--- DATASET RECORDS ---

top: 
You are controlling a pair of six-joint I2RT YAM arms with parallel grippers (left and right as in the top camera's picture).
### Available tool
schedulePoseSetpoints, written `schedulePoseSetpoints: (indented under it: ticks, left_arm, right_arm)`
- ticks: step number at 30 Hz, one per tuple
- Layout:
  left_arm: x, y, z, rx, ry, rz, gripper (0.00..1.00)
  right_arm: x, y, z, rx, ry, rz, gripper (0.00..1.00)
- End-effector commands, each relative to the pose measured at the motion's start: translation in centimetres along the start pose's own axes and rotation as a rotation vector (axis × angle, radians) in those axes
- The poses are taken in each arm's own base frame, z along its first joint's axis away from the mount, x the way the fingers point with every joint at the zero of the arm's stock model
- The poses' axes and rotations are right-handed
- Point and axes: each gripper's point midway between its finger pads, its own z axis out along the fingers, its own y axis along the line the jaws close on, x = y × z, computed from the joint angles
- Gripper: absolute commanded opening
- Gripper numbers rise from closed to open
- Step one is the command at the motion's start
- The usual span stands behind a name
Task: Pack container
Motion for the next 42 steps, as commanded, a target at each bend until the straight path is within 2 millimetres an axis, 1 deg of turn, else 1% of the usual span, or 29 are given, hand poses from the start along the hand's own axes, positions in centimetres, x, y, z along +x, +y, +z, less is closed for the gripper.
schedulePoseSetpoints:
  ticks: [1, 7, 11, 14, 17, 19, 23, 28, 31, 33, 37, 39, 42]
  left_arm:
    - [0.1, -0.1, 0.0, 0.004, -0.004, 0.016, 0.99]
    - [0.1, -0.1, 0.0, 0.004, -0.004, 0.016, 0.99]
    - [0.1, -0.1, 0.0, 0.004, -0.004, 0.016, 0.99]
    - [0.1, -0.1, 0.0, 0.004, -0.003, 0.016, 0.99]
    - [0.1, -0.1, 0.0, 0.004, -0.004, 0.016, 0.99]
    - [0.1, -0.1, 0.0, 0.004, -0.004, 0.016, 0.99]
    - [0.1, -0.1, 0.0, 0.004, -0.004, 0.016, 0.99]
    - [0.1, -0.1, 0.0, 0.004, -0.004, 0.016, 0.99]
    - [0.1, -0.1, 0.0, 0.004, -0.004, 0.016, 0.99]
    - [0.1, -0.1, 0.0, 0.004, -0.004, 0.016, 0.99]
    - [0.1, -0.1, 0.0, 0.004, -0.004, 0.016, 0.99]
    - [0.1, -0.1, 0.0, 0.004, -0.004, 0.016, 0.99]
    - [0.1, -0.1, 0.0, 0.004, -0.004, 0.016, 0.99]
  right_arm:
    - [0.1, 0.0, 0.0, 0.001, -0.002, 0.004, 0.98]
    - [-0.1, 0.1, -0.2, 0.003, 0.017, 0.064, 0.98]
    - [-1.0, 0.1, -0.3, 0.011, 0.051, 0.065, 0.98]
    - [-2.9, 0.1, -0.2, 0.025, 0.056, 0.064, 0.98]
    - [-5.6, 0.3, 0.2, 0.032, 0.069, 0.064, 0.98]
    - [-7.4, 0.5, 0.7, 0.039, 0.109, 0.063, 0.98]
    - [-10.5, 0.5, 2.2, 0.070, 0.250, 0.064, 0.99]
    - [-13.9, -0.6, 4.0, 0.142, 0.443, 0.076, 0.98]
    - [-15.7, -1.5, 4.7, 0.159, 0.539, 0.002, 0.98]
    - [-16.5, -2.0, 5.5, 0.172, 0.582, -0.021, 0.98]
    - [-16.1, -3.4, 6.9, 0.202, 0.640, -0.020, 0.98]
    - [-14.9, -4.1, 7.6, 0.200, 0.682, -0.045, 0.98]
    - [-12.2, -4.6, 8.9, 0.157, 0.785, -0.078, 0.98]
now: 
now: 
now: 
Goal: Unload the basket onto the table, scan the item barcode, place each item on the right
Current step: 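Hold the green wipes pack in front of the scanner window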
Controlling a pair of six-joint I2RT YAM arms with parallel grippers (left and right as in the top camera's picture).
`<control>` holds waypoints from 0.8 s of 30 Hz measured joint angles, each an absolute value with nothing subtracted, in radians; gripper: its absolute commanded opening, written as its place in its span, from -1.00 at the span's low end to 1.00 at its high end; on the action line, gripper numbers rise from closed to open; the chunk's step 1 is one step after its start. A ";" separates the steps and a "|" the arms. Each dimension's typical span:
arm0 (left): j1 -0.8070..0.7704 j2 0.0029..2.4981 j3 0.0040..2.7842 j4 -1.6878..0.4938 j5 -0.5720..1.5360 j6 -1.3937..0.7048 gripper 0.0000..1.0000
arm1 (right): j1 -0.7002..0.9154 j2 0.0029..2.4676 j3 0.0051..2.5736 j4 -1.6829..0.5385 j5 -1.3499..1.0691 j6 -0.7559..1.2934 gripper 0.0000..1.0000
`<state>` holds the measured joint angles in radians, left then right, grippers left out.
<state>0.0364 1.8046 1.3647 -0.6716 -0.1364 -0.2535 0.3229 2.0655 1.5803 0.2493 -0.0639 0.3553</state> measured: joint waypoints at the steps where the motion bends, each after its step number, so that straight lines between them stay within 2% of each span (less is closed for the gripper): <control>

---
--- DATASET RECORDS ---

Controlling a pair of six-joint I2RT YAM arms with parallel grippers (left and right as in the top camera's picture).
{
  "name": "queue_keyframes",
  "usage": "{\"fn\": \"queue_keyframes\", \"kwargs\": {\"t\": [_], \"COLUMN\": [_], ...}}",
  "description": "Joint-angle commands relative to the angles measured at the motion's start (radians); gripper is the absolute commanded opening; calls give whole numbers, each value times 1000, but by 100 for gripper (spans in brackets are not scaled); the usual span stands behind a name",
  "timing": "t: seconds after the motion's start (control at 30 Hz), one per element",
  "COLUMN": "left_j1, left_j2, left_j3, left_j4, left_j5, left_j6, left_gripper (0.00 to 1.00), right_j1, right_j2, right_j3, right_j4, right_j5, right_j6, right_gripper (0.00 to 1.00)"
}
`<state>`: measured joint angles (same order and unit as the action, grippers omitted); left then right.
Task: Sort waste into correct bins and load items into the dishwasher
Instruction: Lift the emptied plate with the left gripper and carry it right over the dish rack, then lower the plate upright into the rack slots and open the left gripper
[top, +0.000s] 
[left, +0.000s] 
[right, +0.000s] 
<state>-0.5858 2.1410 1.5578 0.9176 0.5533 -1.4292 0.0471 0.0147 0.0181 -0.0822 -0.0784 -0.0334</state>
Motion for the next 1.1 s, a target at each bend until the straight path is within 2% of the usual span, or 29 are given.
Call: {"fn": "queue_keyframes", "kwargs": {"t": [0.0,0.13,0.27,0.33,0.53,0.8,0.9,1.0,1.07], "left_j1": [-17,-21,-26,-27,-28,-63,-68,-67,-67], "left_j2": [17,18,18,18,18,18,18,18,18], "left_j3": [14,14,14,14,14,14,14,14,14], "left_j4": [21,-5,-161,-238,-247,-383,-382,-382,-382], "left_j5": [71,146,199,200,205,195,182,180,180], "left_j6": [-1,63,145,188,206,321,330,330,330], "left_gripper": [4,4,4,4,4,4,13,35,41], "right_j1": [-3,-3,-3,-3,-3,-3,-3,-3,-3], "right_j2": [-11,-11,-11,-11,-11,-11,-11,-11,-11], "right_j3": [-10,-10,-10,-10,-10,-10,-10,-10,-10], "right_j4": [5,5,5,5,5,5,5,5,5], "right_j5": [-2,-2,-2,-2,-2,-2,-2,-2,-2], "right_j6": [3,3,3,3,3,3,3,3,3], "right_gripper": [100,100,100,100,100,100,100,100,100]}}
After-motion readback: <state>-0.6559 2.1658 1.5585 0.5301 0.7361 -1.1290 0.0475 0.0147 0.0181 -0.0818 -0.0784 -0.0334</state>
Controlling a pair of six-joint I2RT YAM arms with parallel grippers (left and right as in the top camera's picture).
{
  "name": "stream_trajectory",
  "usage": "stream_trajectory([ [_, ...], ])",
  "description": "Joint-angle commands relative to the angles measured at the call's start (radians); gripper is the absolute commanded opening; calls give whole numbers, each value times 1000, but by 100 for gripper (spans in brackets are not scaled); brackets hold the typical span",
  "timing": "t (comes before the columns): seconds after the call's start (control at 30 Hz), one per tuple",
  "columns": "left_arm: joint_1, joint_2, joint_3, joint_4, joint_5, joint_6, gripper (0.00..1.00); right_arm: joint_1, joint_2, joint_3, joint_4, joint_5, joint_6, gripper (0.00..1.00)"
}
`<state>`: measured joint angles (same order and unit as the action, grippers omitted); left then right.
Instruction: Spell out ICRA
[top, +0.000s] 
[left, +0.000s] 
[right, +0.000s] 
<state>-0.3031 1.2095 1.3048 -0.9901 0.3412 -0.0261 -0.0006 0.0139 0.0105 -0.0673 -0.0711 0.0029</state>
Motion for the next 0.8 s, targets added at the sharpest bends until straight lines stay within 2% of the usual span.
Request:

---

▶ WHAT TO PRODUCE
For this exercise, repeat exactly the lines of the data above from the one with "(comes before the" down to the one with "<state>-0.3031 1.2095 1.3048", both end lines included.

▶ OUTPUT
  "timing": "t (comes before the columns): seconds after the call's start (control at 30 Hz), one per tuple",
  "columns": "left_arm: joint_1, joint_2, joint_3, joint_4, joint_5, joint_6, gripper (0.00..1.00); right_arm: joint_1, joint_2, joint_3, joint_4, joint_5, joint_6, gripper (0.00..1.00)"
}
`<state>`: measured joint angles (same order and unit as the action, grippers omitted); left then right.
Instruction: Spell out ICRA
[top, +0.000s] 
[left, +0.000s] 
[right, +0.000s] 
<state>-0.3031 1.2095 1.3048 -0.9901 0.3412 -0.0261 -0.0006 0.0139 0.0105 -0.0673 -0.0711 0.0029</state>

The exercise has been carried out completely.